The SEC and FINRA have published notices to investors about investing in SAFE’s so we recommend you review before investing,
* Investors need to be aware that companies dictate the terms of their offering, including rights and obligations that are attached to the various different securities. You should carefully read the offering documents, including the “Form C”, to understand the securities being offered.
2: What are the other forms of Crowdfunding?
- Reward-based – Raising funds online for a project in exchange of predetermined rewards or goods.
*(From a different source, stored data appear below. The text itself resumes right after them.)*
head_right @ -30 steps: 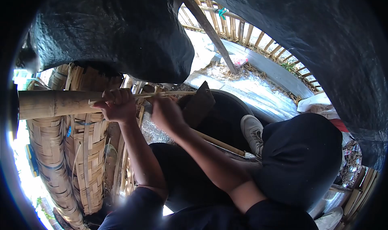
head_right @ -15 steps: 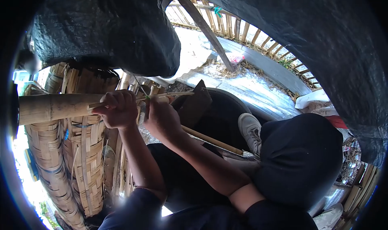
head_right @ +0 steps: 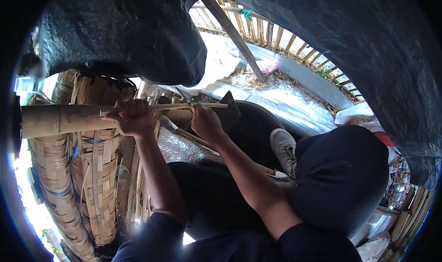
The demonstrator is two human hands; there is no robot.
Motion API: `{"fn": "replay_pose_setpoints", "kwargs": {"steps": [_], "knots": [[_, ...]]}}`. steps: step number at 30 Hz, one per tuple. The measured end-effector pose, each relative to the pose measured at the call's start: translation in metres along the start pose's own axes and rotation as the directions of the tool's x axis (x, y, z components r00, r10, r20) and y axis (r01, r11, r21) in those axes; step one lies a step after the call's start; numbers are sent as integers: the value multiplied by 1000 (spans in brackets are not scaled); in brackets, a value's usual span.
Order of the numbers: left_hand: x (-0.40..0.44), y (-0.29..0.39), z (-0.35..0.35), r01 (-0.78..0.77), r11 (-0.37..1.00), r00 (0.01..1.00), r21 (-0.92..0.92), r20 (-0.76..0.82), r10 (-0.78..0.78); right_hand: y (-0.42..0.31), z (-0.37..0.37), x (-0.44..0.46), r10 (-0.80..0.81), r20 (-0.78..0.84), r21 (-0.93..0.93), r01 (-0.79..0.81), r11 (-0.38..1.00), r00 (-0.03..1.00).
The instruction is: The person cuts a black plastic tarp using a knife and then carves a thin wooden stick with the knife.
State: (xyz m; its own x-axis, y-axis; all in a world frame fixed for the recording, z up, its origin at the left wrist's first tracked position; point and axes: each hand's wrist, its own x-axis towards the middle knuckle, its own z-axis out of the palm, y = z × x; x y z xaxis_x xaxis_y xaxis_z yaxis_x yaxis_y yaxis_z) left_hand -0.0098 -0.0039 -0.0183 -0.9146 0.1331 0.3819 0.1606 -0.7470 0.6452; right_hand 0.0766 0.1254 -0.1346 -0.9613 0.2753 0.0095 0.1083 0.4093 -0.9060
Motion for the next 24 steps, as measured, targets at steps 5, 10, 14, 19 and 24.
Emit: {"fn": "replay_pose_setpoints", "kwargs": {"steps": [5, 10, 14, 19, 24], "knots": [[4, -3, 8, 73, 995, 993, -72, 95, -66, -102, -21, -18, -88, -45, 178, 95, 980, 995], [3, 0, 1, 75, 997, 985, -19, 157, -71, -13, -2, -5, 36, -25, 16, -35, 999, 999], [5, 0, 1, 68, 996, 993, -51, 96, -63, -56, -17, -8, -67, 16, -30, 68, 997, 998], [2, -5, 11, 132, 988, 988, -82, 96, -124, -65, -16, -15, -73, -53, 3, 73, 997, 996], [4, 0, 2, 62, 998, 992, -10, 115, -60, -19, -7, -3, 55, 17, -149, -52, 987, 998]]}}
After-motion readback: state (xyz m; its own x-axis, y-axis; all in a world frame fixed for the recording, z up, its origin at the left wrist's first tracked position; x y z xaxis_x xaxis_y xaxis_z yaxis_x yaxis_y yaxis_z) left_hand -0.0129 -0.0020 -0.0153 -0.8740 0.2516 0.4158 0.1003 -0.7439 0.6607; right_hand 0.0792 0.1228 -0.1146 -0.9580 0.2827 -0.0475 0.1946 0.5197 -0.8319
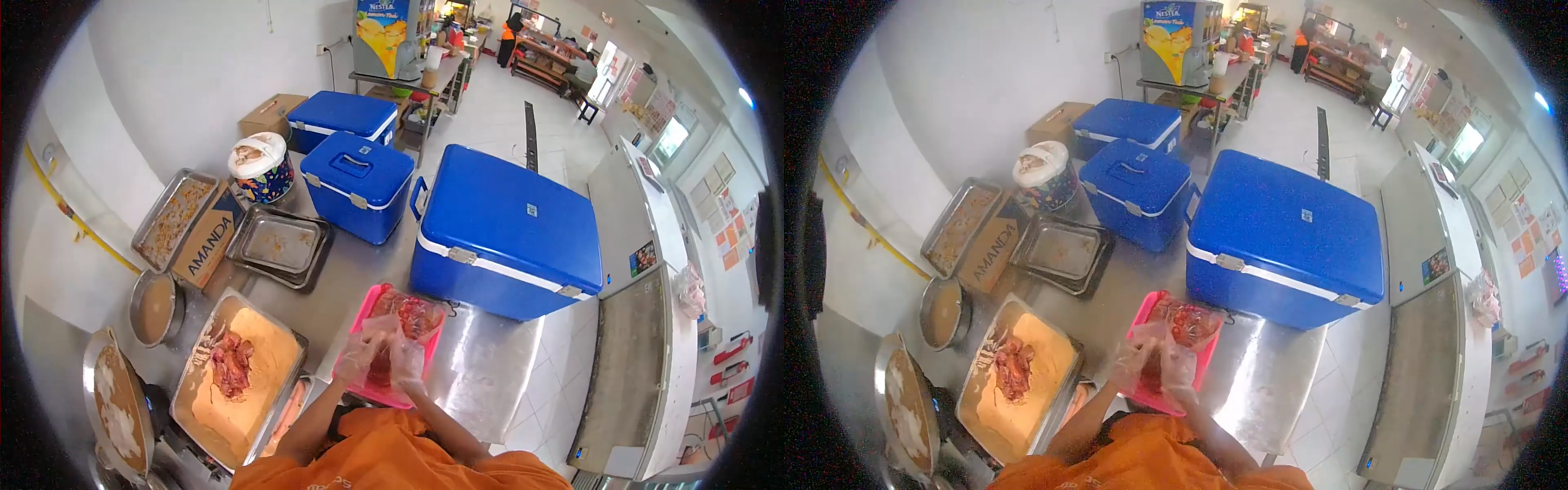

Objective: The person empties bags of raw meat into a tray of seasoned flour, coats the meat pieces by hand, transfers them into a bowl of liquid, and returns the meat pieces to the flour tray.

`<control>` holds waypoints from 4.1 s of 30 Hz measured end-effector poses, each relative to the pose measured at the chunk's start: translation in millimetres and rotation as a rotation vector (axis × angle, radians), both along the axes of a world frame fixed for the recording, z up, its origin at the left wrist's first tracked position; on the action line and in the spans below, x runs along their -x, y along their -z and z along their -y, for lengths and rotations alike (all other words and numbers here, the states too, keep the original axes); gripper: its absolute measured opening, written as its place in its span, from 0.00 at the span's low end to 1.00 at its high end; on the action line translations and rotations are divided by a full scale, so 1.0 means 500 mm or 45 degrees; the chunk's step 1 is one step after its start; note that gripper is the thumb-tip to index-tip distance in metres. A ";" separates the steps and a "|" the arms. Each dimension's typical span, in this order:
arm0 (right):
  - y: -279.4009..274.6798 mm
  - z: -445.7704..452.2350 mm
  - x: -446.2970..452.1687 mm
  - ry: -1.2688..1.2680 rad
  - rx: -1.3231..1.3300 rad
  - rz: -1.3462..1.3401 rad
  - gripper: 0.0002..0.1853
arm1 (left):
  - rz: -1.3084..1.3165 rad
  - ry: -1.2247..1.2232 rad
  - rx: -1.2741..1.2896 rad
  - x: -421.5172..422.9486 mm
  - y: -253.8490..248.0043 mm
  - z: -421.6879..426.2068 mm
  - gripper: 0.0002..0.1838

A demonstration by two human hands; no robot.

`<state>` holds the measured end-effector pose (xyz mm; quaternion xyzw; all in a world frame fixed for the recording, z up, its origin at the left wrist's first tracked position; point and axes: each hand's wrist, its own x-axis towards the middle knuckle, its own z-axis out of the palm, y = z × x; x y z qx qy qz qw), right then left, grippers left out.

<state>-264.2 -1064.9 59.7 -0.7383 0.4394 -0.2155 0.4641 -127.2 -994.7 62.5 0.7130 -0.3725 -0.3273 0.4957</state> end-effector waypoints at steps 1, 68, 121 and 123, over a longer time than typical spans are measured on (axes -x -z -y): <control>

In this crowdfunding mechanism, you are not receiving an ownership interest in a company but rather a gift or reward for helping a new venture.
- Donation based – Raising funds online for a cause, where no return of any kind is expected or proposed.
- Loan or Debt based – Raising secured or unsecured funds through the internet for a company project or person in exchange of an interest payout along with the return of the principal amount.